I have used ScrapeMe to successfully scrape data from major social networking websites (e.g. Facebook, LinkedIn) and several different web applications (e.g. JIRA, Telegram).

Below are examples of scraping tasks completed using ScrapeMe. Download ScrapeMe to work through the examples. It is important to mention that a solid understanding of JavaScript is required to maximize the utility of ScrapeMe.

Example of a problem solved with ScrapeMe (easy)

Task: Extract the names of Telegram channels from the tlgrm.ru catalog.

Background: The list of channels is partially loaded by default. Fully loading the list requires scrolling all the way down until new channels stop loading, like in Instagram. Once all the channels are loaded, their names can be easily scraped.

Actions:

  • Step 1: Import the list of URLs (may be collected manually)
  • Step 2: Start ScrapeMe and add scraping threads
  • Step 3: Export the results

Result: A list of the channel names and their IDs.

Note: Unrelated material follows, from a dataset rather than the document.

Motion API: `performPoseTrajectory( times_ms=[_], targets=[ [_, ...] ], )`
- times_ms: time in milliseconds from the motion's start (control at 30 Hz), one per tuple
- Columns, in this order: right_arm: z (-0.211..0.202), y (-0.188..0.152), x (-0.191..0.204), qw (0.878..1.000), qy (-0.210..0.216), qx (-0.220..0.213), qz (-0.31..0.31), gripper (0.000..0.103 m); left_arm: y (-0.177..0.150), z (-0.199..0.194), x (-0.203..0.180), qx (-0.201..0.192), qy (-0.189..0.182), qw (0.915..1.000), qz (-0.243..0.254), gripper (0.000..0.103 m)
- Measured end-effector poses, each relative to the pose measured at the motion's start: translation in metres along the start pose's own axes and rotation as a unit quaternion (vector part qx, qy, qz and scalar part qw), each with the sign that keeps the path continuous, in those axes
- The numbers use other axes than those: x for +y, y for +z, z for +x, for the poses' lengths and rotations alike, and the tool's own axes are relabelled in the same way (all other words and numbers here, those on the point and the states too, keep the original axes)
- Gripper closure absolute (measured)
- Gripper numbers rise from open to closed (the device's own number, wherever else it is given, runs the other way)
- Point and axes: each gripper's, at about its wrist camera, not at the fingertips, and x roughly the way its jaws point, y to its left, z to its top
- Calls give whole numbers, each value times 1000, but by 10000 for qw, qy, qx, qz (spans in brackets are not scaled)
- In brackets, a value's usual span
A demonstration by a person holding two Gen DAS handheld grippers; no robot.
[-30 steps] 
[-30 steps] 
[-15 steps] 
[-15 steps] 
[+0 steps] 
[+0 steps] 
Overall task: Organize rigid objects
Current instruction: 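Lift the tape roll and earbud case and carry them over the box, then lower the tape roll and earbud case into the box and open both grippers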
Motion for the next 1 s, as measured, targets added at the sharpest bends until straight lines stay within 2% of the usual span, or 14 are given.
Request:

Example of a problem solved with ScrapeMe (hard)

Task: Extract the creation dates of Telegram channels.

Background: The creation dates can be found in the first messages of the channel threads. There are many ways to access the channel threads, ranging from command line interface to [web] interface. In this example, use the web interface of the official Telegram Web Client. First, we search for the channel. Next, we scroll up to the beginning of the thread. Finally, we extract the creation date.

Actions:

  • Step 1: Import the list of channel IDs (can be taken from the first example)
  • Step 2: Start the ScrapeMe
  • Step 3: Export the results

Result: A list of channel names and their creation dates

Short lesson on jQuery selectors

jQuery selectors work well as long as the data that will be scraped is on a single page. Tasks of any higher complexity (e.g. pagination, dynamic pages, CAPTCHA, searching with parameters) are more quickly solved with scraping tools like ScrapeMe. Below is an example of how to successfully complete a scraping task without ScrapeMe using jQuery selectors.

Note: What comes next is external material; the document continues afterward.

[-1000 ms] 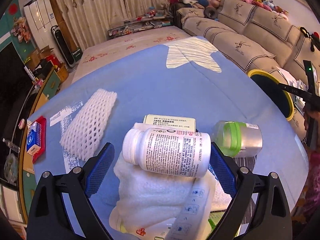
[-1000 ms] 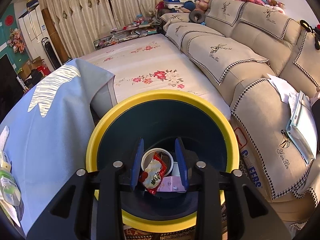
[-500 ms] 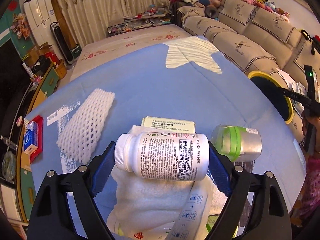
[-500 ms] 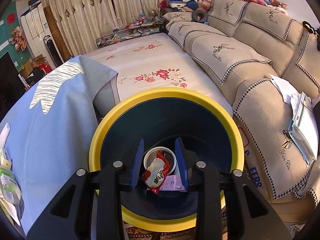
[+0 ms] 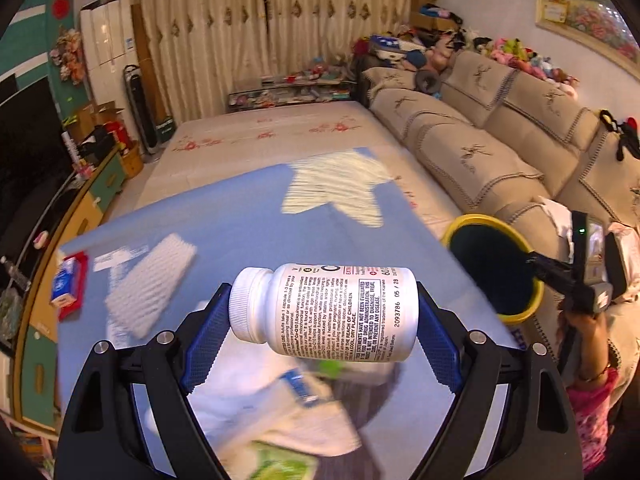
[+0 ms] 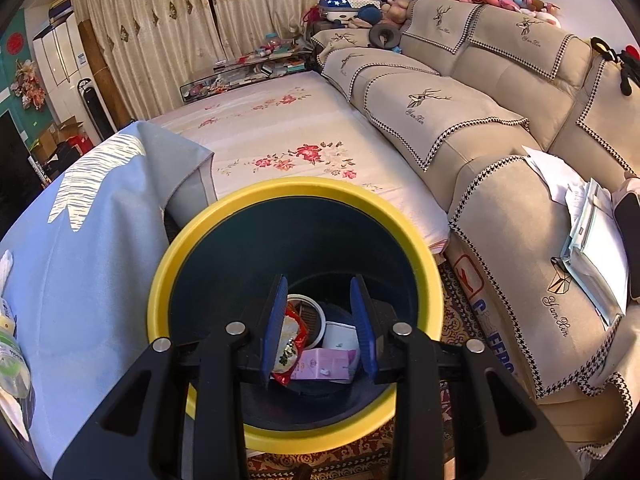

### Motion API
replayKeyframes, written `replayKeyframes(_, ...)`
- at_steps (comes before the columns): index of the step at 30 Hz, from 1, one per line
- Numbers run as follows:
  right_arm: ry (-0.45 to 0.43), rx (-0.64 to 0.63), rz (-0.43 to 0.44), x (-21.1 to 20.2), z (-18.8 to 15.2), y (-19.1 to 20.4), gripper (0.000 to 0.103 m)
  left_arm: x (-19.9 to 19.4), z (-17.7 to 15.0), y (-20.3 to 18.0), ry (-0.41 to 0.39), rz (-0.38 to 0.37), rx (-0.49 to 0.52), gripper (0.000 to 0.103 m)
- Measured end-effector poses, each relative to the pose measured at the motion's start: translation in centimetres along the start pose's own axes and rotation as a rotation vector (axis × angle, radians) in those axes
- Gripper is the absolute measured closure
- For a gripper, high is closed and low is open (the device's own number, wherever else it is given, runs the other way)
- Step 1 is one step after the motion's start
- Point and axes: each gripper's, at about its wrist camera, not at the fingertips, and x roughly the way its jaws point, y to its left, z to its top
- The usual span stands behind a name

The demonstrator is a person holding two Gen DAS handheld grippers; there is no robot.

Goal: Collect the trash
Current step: 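Grasp the white pill bottle with the left tool and lift it, then carry the pill bottle over the bin and open the left tool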

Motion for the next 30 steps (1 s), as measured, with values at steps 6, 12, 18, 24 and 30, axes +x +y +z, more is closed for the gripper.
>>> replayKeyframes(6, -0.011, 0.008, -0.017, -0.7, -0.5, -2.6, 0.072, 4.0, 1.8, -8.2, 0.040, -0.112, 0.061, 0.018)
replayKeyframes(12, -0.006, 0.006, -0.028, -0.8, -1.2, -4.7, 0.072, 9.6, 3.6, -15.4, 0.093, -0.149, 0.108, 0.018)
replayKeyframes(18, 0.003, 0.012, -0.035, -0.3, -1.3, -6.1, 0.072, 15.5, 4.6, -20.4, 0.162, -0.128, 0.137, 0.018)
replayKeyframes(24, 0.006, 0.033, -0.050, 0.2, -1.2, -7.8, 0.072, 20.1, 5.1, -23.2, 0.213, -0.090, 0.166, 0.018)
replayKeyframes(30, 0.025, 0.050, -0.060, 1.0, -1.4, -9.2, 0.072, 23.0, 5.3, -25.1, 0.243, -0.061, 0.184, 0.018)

Example: Look at the Craigslist page with used Triumph motorcycles and determine their average price

  1. Open the page in a browser, right-click any price badge, and select “Inspect.” The HTML for each price badge is displayed in a single row like this:
<span class="result-price">$5000</span>

You can select all price badges with jQuery like this:

$(“span.result-price”)
  1. Notice that the "local" results are displayed above the results from "nearby areas."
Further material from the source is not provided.